[PROMPT]
Repeat the entire listing below exactly.

START GIVEN DATA

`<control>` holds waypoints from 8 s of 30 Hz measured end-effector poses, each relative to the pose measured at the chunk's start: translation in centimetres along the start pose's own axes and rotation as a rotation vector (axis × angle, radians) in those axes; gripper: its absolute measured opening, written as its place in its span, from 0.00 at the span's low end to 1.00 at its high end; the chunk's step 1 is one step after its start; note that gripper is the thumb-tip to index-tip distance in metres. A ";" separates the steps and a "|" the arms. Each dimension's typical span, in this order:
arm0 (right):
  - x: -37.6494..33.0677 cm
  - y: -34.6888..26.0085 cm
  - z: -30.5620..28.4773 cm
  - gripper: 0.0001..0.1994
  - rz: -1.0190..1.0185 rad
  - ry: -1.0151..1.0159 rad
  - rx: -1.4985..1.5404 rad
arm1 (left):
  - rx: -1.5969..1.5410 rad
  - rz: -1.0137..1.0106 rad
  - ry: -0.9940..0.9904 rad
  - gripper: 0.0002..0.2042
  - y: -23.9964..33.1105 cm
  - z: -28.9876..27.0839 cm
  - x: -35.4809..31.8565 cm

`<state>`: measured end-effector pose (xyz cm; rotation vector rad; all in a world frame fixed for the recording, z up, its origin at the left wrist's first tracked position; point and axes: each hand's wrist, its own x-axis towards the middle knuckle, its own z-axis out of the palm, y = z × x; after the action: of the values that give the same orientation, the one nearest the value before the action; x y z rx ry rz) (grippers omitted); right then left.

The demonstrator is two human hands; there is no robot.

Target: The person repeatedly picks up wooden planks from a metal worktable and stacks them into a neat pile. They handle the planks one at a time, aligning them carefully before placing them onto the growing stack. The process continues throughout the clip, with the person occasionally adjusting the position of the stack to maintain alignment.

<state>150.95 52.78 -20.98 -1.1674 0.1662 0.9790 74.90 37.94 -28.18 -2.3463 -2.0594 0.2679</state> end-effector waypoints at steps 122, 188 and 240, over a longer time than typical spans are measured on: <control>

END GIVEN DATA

[RESULT]
`<control>` holds waypoints from 8 s of 30 Hz measured end-effector poses, each relative to the pose measured at the chunk's start: translation in centimetres along the start pose's own axes and rotation as a rotation vector (axis × angle, radians) in those axes; gripper: its absolute measured opening, written as its place in its span, from 0.00 at the span's low end to 1.00 at its high end; the chunk's step 1 is one step after its start; note that gripper is the thumb-tip to index-tip distance in metres. A ";" separates the steps and a "|" the arms. Each dimension's typical span, in this order:
arm0 (right):
  - x: -37.6494..33.0677 cm
  - y: -34.6888..26.0085 cm
  - z: -30.5620..28.4773 cm
  - gripper: 0.0001..0.1994
  - rz: -1.0190..1.0185 rad
  - ry: -1.0151..1.0159 rad
  - rx: -1.4985..1.5404 rad
arm1 (left):
  - rx: -1.5969..1.5410 rad
  - rz: -1.0137..1.0106 rad
  - ry: -0.9940..0.9904 rad
  - gripper: 0.0002..0.2042
  - y: -23.9964..33.1105 cm
  - z: -28.9876..27.0839 cm
  - x: -35.4809..31.8565 cm

`<state>`: measured end-effector pose (xyz cm; rotation vector rad; all in a world frame fixed for the recording, z up, its origin at the left wrist's first tracked position; point and axes: each hand's wrist, its own x-axis towards the middle knuckle, its own z-axis out of the palm, y = z × x; after the action: of the values that give the same orientation, the one nearest the value before the action; x y z rx ry rz) (grippers omitted); right then left.

The demonstrator is two human hands; there is no robot.

Target: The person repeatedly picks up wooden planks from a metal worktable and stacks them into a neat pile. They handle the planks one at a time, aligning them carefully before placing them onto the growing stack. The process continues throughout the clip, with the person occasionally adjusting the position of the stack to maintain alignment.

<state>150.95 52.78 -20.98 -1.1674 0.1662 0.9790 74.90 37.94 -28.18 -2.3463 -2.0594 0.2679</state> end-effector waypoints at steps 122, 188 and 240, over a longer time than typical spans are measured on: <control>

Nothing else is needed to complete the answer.